What this task involves:
Beneath this instruction is a block of data; output from it exactly the lines that run from the one containing "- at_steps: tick" through the one containing "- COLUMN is", inclusive.

····················

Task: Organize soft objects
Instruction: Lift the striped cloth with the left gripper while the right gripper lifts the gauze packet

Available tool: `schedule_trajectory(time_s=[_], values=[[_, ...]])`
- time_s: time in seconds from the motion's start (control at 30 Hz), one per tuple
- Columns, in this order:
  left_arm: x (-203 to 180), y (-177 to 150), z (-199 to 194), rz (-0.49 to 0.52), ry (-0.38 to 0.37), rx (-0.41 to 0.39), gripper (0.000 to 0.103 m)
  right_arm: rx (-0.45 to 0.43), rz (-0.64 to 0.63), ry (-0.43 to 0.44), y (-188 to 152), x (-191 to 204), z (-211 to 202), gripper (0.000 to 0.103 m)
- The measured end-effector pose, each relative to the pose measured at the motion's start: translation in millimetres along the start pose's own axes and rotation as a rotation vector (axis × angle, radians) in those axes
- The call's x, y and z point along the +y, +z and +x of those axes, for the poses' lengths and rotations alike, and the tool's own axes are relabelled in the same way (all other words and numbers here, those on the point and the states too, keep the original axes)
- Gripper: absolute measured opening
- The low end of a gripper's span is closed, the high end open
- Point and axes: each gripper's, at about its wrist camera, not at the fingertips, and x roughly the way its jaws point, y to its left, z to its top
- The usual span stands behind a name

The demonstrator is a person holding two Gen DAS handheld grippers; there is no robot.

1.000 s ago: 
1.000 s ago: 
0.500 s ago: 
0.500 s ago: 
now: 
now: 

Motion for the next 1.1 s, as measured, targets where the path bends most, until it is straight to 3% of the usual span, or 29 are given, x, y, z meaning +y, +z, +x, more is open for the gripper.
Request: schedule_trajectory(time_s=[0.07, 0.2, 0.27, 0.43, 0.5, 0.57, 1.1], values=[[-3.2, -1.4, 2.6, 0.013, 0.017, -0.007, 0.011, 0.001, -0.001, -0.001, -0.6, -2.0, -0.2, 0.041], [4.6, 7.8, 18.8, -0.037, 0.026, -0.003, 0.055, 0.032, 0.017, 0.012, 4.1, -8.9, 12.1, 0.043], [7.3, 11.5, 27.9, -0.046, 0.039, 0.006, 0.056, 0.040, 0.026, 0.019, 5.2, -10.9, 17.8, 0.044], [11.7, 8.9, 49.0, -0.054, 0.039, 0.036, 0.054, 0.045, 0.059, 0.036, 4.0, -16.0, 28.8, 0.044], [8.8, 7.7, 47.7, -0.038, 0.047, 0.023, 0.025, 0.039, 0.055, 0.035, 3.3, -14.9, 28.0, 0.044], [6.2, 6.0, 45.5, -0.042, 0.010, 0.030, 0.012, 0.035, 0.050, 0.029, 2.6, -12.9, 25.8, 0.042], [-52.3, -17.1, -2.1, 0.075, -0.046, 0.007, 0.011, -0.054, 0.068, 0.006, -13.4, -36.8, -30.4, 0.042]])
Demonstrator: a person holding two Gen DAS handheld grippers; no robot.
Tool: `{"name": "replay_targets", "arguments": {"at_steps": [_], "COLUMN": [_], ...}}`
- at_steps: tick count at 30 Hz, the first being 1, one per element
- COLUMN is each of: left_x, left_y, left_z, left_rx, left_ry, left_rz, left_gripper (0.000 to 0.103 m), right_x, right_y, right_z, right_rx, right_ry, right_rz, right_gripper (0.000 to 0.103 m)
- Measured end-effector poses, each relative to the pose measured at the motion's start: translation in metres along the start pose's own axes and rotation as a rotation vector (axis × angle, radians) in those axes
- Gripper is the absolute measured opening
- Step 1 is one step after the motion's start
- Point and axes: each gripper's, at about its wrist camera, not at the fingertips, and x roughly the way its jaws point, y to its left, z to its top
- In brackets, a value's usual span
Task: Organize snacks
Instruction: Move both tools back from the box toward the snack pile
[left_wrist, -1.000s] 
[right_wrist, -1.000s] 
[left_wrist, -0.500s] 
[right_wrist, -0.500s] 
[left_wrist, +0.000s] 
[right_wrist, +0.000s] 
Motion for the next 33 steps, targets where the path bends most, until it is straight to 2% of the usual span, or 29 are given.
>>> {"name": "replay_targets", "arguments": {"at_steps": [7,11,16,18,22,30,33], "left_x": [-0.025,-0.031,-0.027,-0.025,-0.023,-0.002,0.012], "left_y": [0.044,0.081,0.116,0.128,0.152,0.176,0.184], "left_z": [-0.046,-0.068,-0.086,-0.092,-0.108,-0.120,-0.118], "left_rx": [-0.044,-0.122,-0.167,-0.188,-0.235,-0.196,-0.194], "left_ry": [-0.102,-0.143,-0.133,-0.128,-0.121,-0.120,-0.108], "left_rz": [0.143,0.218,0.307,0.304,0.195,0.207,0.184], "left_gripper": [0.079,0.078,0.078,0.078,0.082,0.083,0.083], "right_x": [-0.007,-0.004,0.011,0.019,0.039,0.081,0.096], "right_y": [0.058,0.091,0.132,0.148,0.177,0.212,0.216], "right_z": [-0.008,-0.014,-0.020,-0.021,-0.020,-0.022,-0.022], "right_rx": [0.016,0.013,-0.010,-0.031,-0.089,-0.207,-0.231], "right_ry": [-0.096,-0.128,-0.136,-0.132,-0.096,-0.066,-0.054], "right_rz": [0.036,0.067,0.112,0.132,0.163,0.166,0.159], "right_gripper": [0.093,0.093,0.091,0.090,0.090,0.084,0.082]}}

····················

Answer space:
- at_steps: tick count at 30 Hz, the first being 1, one per element
- COLUMN is each of: left_x, left_y, left_z, left_rx, left_ry, left_rz, left_gripper (0.000 to 0.103 m), right_x, right_y, right_z, right_rx, right_ry, right_rz, right_gripper (0.000 to 0.103 m)

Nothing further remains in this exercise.